Financing Income / Expenses: Net financing income for the
first quarter of 2025 was approximately $1.1
million, compared to net financing income of approximately
$241 thousand in the same period last
year. The increase was primarily due to the accounting treatment of
pre-funded warrants and warrants issued in Evogene's August 2024 fundraising.
Net Loss: The net loss for the first quarter of 2025 was
approximately $3.0 million, compared
to approximately $3.8 million in the
same period last year. The $0.8
million decrease in net loss was primarily due to reduced
operating expenses and increased net financing income, partially
offset by decreased revenues, as noted above.

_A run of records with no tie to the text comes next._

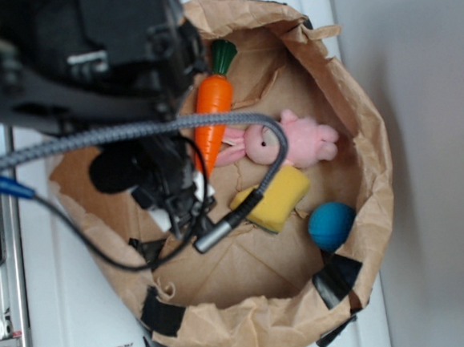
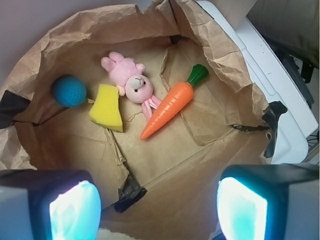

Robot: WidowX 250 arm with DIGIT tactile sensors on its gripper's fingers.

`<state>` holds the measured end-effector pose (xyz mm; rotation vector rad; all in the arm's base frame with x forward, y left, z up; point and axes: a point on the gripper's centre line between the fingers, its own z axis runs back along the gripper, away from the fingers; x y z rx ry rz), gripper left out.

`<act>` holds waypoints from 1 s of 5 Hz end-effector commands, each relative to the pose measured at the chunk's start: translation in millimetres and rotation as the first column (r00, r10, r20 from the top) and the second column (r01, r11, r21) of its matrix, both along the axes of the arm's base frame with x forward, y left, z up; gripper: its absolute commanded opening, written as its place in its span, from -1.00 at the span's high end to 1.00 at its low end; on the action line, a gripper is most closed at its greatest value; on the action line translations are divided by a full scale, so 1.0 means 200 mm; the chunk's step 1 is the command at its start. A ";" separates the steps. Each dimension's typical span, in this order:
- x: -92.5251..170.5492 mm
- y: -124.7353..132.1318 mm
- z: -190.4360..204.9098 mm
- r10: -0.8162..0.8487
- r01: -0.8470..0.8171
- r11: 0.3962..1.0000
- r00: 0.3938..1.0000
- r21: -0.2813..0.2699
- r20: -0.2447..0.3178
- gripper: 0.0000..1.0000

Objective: Grab the carrot.

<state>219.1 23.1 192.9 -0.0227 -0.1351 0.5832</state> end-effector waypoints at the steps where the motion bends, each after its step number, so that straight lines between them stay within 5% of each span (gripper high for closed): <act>1: 0.12 0.09 -0.31 0.242 -0.243 0.970 0.969 0.014 0.059 -1.00; 3: 0.20 0.18 -0.60 0.408 -0.416 0.905 0.908 0.090 0.090 -1.00; 5: 0.45 0.27 -0.88 0.430 -0.445 0.885 0.894 0.136 0.130 -1.00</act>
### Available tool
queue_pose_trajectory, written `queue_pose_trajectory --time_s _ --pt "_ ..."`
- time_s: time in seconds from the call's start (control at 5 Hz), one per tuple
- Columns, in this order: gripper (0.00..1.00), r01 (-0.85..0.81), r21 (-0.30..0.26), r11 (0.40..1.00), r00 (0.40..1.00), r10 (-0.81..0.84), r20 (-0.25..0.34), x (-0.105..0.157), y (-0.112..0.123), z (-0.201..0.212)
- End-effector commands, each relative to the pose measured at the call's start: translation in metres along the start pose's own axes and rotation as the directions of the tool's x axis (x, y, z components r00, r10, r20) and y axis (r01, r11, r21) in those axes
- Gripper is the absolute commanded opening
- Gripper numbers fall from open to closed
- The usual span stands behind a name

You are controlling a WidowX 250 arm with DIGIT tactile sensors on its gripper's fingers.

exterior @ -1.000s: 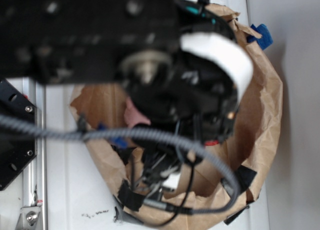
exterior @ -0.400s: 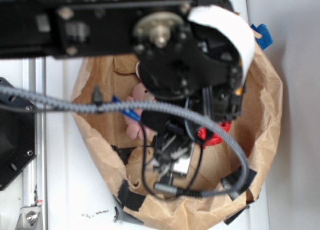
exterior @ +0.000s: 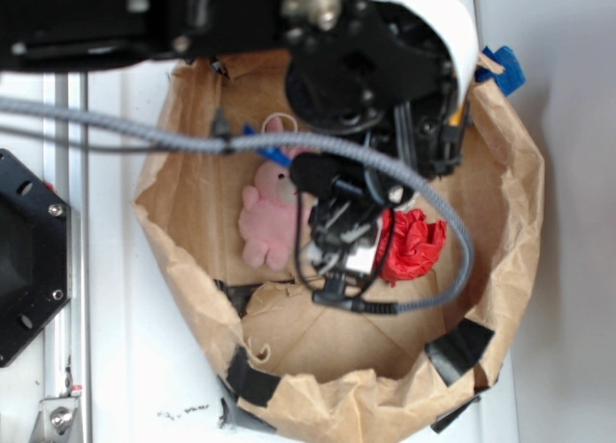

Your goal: Grab the red paper.

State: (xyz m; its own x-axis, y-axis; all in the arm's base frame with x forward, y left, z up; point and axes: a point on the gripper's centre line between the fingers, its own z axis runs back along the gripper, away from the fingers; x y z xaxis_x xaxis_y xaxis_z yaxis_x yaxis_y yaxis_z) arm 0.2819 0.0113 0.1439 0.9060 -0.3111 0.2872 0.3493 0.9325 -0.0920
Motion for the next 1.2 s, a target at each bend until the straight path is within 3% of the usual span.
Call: queue_pose_trajectory --time_s 0.0,0.4,0.8,1.0 --pt "1.00 0.072 0.049 0.996 0.997 -0.071 -0.010 0.003 -0.002 -0.026" --pt "1.00 0.100 0.008 0.995 0.995 -0.100 -0.003 0.021 -0.023 -0.063" --pt "1.00 0.118 0.007 0.993 0.993 -0.118 -0.022 0.030 -0.032 -0.097" --pt "0.00 0.096 0.010 0.995 0.995 -0.095 -0.033 0.031 -0.030 -0.109"
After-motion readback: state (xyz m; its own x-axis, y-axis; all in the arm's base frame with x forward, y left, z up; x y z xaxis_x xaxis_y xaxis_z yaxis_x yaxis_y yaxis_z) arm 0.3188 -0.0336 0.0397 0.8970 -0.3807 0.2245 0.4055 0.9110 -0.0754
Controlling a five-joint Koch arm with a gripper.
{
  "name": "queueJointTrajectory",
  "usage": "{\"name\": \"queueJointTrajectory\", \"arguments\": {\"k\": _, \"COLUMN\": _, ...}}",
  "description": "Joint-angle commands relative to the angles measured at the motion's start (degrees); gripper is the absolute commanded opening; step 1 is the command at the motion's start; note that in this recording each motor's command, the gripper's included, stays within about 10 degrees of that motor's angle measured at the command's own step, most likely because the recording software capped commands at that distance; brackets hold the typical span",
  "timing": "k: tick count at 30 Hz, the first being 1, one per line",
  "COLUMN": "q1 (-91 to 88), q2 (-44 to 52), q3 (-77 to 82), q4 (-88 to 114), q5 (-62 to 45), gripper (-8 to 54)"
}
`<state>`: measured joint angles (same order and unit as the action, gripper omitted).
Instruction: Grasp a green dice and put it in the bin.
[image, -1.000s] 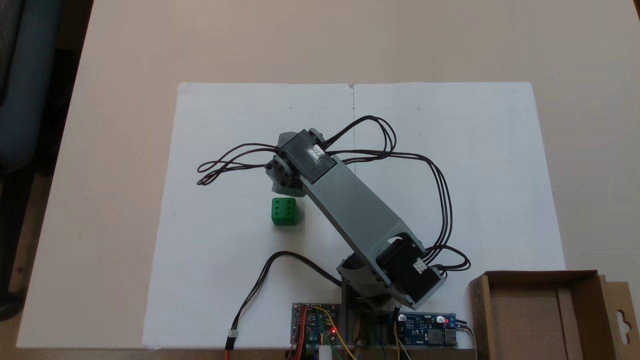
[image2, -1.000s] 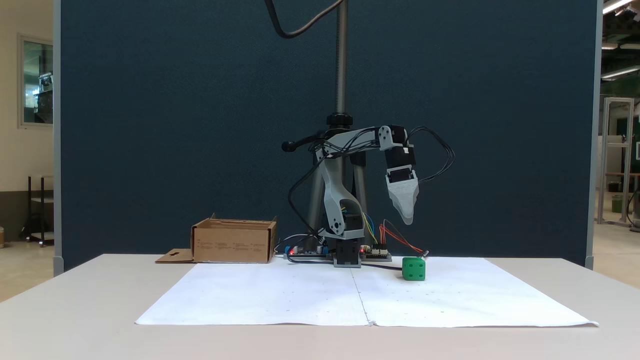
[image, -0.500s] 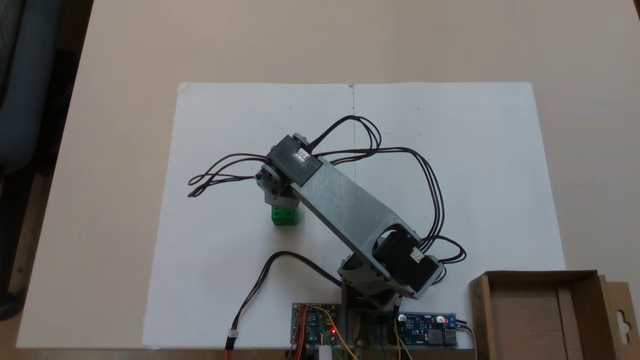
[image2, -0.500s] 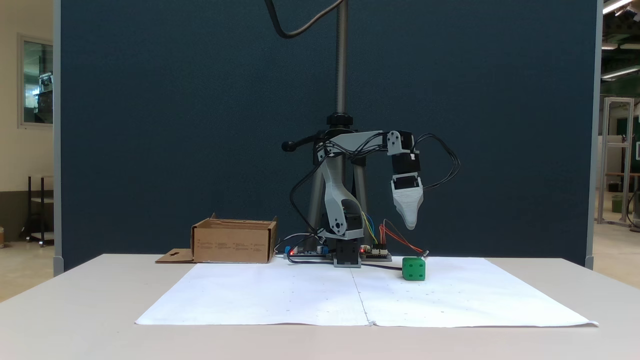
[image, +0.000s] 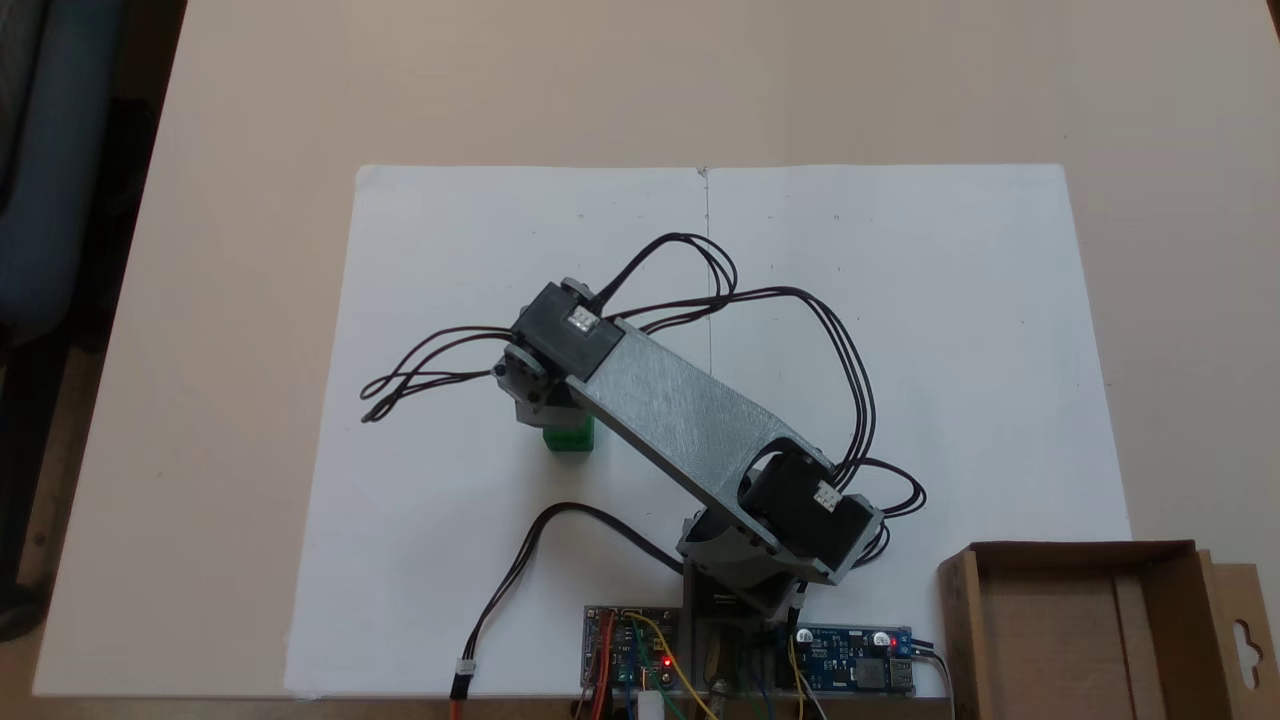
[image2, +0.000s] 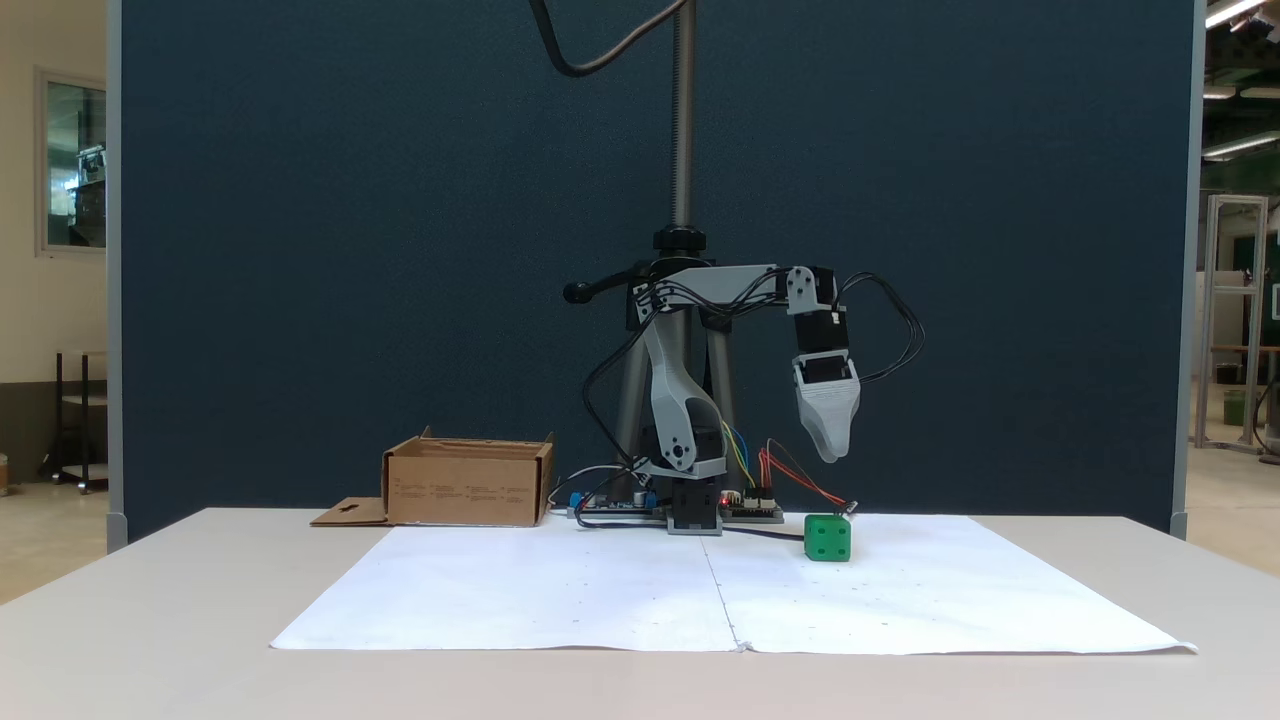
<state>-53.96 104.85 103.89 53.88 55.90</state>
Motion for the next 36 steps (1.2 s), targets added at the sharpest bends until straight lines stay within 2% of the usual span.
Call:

For the financial tables click here.
Conference Call & Webcast Details: Wednesday, May 21, 2025, 9:00 AM EST
4:00 PM IDT
To join the Zoom conference, please register in
advance here
Webcast & Presentation link available at:
https://evogene.com/investor-relations/
About Evogene Ltd.
Evogene Ltd. (NASDAQ: EVGN) (TASE: EVGN) is a computational
biology company leveraging big data and artificial intelligence,
aiming to revolutionize the development of life-science based
products by utilizing cutting-edge technologies to increase the
probability of success while reducing development time and
cost.
Evogene established three unique tech-engines
– MicroBoost AI, ChemPass AI and GeneRator AI. Each
tech-engine is focused on the discovery and development of products
based on one of the following core components: microbes
(MicroBoost AI), small molecules (ChemPass AI), and
genetic elements (GeneRator AI).
Evogene uses its tech-engines to develop products through
strategic partnerships and collaborations, and its four
subsidiaries including:
- Biomica Ltd. (www.biomicamed.com) – developing and advancing
novel microbiome-based therapeutics to treat human disorders
powered by MicroBoost AI;
- Lavie Bio (www.lavie-bio.com) – developing and commercially
advancing, microbiome based ag-biologicals powered
by MicroBoost AI;
- AgPlenus Ltd. (www.agplenus.com) – developing next generation
ag-chemicals for effective and sustainable crop protection powered
by ChemPass AI; and
- Casterra Ag (www.casterra.co) – developing and marketing
superior castor seed varieties producing high yield and high-grade
oil content, on an industrial scale for the biofuel and other
industries powered by GeneRator AI.
For more information, please
visit: www.evogene.com.
Forward-Looking Statements
This press release contains "forward-looking statements"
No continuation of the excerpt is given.